On Mon, Mar 04, 2019 at 11:54:38PM -0800, Mike Larkin wrote:
> On Mon, Mar 04, 2019 at 01:25:16PM +0200, Wictor Lund wrote:
> > Hi misc@!
> >
> > I have figured out that it is possible to get vmd(8) into a state where
> > 1) com1_dev.rcv_pending != 0
> > 2) there is data pending on com1_dev.fd
> > 3) the guest doesn't seem to care
> >
> > This results in a locked up situation where com_rcv_event() is called on
> > indefinitely. It seems to me that an interrupt is lost somewhere, leading
> > to a situation where the guest OS is happily ignorant of the available data,
> > while the vmm is waiting for the guest to eat it up.
> >
> > This has made it impossible to install Linux via the serial console on
> > vmm(4). It seems that people previously have reported "freezing" problems
> > in vmm(4) form time to time, but when reported no one else have been able to
> > reproduce it.
> >
> > I have solved the problem for myself by changing com_rcv_event() to the
> > following:
> >
> > static void
> > com_rcv_event(int fd, short kind, void *arg)
> > {
> > mutex_lock(&com1_dev.mutex);
> >
> > /*
> > * We already have other data pending to be received. The data that
> > * has become available now will be moved to the com port later.
> > */
> > if (com1_dev.rcv_pending) {
> > /* If pending interrupt, inject */
> > if ((com1_dev.regs.iir & IIR_NOPEND) == 0) {
> > utrace("comrcv injintr", &com1_dev.regs.lsr,
> > sizeof(com1_dev.regs.lsr));
> > /* XXX: vcpu_id */
> > vcpu_assert_pic_irq((uintptr_t) arg, 0,
> > com1_dev.irq);
> > vcpu_deassert_pic_irq((uintptr_t) arg, 0,
> > com1_dev.irq);
> > }
> > mutex_unlock(&com1_dev.mutex);
> > return;
> > }
> > if (com1_dev.regs.lsr & LSR_RXRDY)
> > com1_dev.rcv_pending = 1;
> > else {
> > com_rcv(&com1_dev, (uintptr_t) arg, 0);
> >
> > /* If pending interrupt, inject */
> > if ((com1_dev.regs.iir & IIR_NOPEND) == 0) {
> > /* XXX: vcpu_id */
> > vcpu_assert_pic_irq((uintptr_t) arg, 0,
> > com1_dev.irq);
> > vcpu_deassert_pic_irq((uintptr_t) arg, 0,
> > com1_dev.irq);
> > }
> > }
> >
> > mutex_unlock(&com1_dev.mutex);
> > }
> >
> > However, I have little experience in the interrupt behaviour on x86. I'm
> > also aware of that there has been an attempt to fix this behaviour [1].
> >
> > I think the problem is that when com_rcv() is called from
> > vcpu_process_com_data(), the interrupt is triggered using vcpu_exit_inout(),
> > which was not touched in the previous attempt [1] to fix the "freezing"

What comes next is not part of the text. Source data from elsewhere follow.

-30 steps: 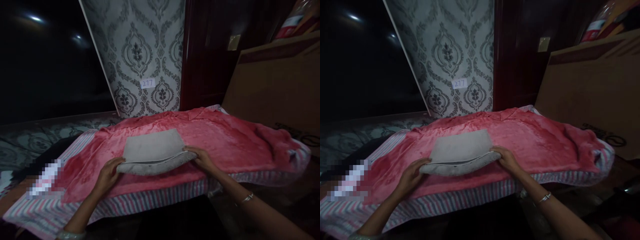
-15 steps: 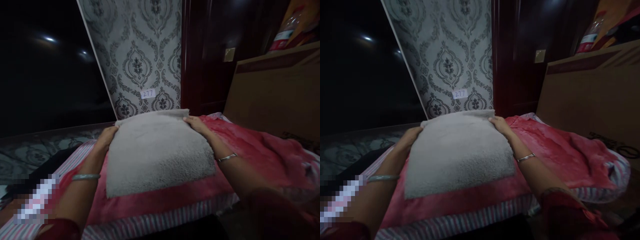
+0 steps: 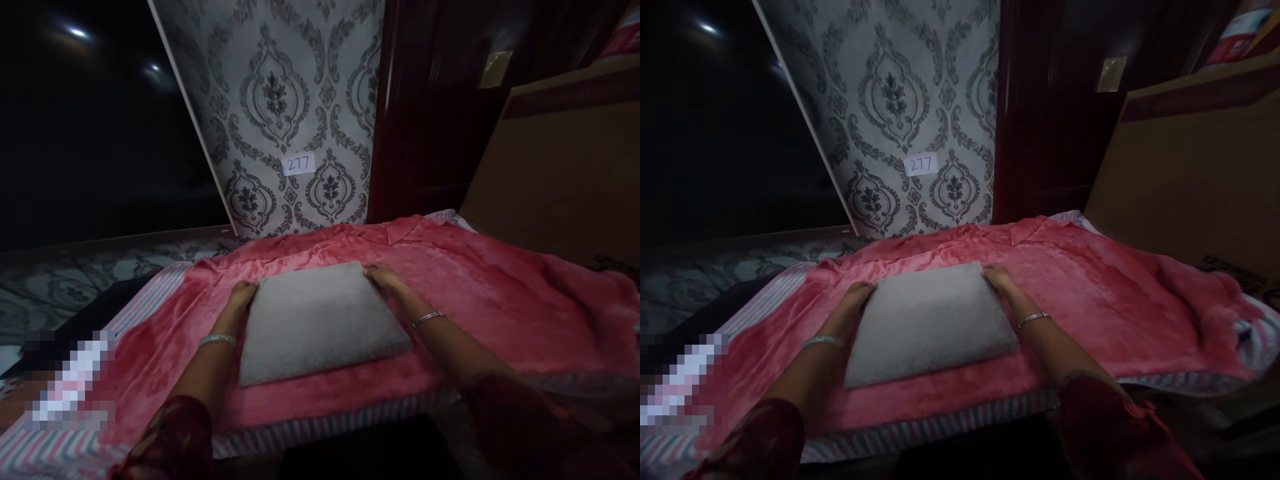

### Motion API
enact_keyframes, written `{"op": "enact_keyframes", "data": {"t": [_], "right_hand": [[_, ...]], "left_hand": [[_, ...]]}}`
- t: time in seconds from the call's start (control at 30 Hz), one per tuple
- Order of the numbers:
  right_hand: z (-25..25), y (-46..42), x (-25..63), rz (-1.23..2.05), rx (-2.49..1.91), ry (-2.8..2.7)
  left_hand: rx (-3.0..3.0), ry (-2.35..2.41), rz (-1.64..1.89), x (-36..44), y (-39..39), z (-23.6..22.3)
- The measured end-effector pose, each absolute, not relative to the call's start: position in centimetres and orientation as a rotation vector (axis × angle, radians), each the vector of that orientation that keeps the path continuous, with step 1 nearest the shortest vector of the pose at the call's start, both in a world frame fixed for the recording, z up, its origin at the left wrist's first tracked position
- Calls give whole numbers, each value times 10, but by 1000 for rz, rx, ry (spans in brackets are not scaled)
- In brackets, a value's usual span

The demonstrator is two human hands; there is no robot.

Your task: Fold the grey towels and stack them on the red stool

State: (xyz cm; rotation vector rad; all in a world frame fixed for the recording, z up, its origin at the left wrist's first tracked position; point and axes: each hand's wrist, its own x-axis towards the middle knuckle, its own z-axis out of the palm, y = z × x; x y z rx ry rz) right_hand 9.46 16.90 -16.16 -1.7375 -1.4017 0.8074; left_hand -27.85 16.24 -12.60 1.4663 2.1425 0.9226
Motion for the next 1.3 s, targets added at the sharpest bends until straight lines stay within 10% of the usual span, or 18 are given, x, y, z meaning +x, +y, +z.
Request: {"op": "enact_keyframes", "data": {"t": [0.37,0.93,1.3], "right_hand": [[-180,135,10,10,-1895,-2136],[-179,133,9,12,-1928,-2149],[-167,76,23,88,-1857,-2260]], "left_hand": [[2662,1801,237,-131,119,-173],[2151,2201,132,-277,127,-144],[2692,1705,194,-142,44,-154]]}}
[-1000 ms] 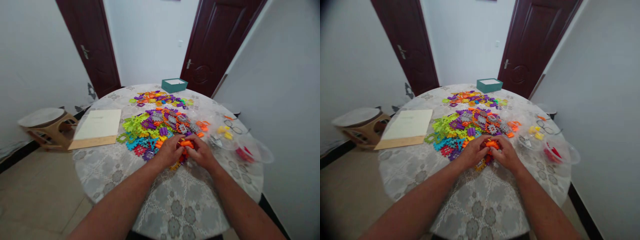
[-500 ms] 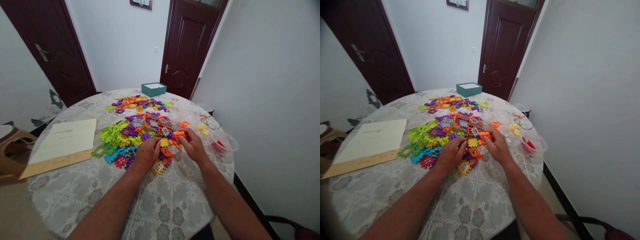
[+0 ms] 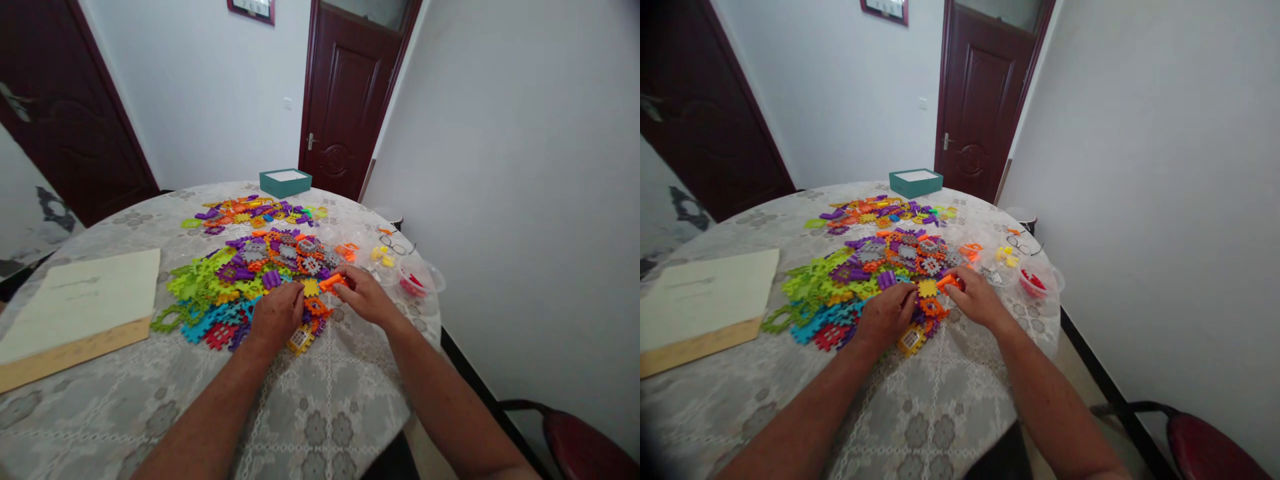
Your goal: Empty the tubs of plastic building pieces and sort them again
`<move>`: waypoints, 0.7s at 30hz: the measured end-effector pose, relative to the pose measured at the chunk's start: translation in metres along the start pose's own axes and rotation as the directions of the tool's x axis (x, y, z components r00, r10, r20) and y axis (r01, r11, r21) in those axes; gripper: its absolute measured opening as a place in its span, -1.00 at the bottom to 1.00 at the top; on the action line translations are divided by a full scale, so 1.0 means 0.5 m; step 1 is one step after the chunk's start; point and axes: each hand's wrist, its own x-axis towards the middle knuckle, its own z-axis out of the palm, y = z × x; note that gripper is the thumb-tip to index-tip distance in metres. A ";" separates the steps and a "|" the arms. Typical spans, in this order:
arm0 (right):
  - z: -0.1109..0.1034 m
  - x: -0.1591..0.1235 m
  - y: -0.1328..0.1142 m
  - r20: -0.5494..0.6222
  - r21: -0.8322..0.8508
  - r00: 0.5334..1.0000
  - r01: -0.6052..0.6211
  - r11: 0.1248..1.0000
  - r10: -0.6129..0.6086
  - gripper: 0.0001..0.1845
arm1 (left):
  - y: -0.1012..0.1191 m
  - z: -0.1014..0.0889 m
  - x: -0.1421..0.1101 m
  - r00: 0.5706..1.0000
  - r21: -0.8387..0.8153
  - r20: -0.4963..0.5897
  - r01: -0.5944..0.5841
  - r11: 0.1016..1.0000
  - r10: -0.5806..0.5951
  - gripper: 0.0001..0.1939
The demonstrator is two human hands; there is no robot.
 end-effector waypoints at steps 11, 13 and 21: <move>-0.080 0.036 0.039 -0.163 0.448 0.926 -0.237 0.862 0.340 -0.58 | -0.002 -0.003 0.001 1.000 0.002 -0.016 -0.002 1.000 0.002 -0.79; -0.085 0.035 0.049 -0.169 0.473 0.916 -0.248 0.845 0.364 -0.56 | -0.004 -0.004 0.002 1.000 -0.004 -0.022 0.003 1.000 -0.003 -0.78; -0.106 0.046 0.056 -0.097 0.284 0.938 -0.294 0.913 0.332 -0.59 | -0.005 -0.006 0.003 1.000 -0.012 -0.018 0.005 1.000 -0.005 -0.79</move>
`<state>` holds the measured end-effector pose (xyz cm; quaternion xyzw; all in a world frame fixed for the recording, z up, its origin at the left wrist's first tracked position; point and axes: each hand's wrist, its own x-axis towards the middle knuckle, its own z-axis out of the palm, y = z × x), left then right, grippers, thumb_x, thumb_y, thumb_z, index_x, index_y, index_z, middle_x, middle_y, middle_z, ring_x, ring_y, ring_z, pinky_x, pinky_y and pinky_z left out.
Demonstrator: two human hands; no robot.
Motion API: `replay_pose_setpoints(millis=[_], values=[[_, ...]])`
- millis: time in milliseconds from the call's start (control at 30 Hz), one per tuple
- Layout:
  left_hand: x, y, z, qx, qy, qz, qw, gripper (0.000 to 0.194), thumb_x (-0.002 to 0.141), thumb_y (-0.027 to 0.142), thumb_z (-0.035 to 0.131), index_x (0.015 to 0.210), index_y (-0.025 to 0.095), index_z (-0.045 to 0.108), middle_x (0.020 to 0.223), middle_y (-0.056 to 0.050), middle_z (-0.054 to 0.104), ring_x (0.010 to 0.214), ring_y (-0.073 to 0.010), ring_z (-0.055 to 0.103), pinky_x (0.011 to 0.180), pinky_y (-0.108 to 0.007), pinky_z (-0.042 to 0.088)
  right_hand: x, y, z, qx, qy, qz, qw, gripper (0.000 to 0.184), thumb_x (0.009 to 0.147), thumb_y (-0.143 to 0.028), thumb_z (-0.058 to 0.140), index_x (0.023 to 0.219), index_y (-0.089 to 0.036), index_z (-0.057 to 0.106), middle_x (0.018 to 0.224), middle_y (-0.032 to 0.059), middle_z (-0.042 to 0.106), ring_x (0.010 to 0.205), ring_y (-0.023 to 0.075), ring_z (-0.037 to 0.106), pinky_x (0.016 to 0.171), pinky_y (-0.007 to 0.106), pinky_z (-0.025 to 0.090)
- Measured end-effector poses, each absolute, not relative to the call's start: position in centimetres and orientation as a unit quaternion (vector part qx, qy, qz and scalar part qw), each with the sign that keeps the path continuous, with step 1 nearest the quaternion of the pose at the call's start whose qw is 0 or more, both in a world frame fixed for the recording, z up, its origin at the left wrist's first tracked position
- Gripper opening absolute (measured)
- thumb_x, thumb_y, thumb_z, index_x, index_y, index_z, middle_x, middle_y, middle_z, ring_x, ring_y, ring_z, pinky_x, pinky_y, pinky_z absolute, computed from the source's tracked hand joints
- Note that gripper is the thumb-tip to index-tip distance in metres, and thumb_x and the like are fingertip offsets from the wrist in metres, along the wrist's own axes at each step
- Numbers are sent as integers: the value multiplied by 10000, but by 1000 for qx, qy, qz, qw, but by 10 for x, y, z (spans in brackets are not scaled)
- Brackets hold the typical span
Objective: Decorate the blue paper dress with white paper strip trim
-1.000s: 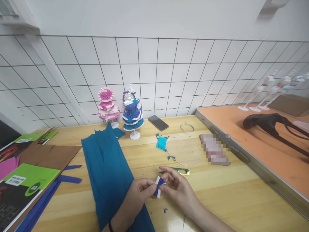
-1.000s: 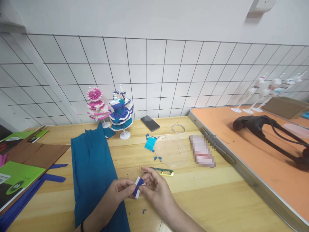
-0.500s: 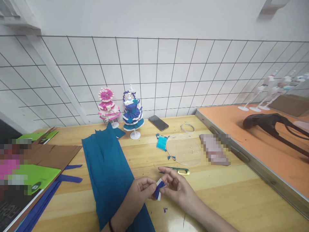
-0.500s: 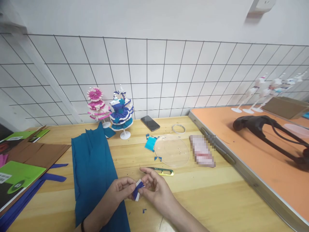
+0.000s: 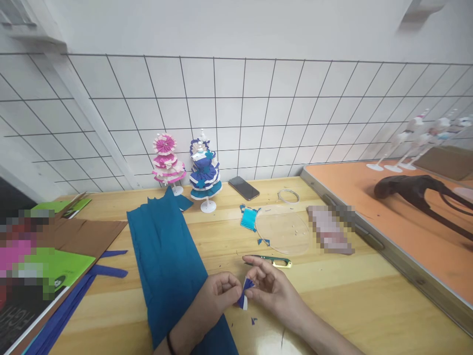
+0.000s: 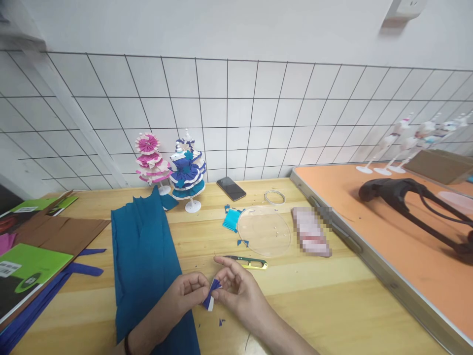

> > problem. vcpu_exit_inout() still uses a simple vcpu_assert_pic_irq() call
> > to trigger the interrupt while for example com_rcv_event() uses the
> > vcpu_assert_pic_irq(); vcpu_deassert_pic_irq() sequence to trigger it.
> >
> > With my modifications to com_rcv_event() I was able to install not only
> > alpine linux, but even debian using the serial console. Without the
> > modification I can't even install alpine linux via the serial console.
> >
> > Any thoughts on this? If people think my change is a sound one, I can make
> > a proper patch for it. If people think the change is unsound, I would have
> > to look into changing vcpu_exit_inout() and probably extend the interface to
> > it to decide how the interrupt should be triggered.
> >
> > 1. https://marc.info/?l=openbsd-cvs&m=153115270302514&w=2
> >
> > --
> > Wictor Lund
> >
>
> Thanks Wictor!
>
> Can you make a proper diff and resend please?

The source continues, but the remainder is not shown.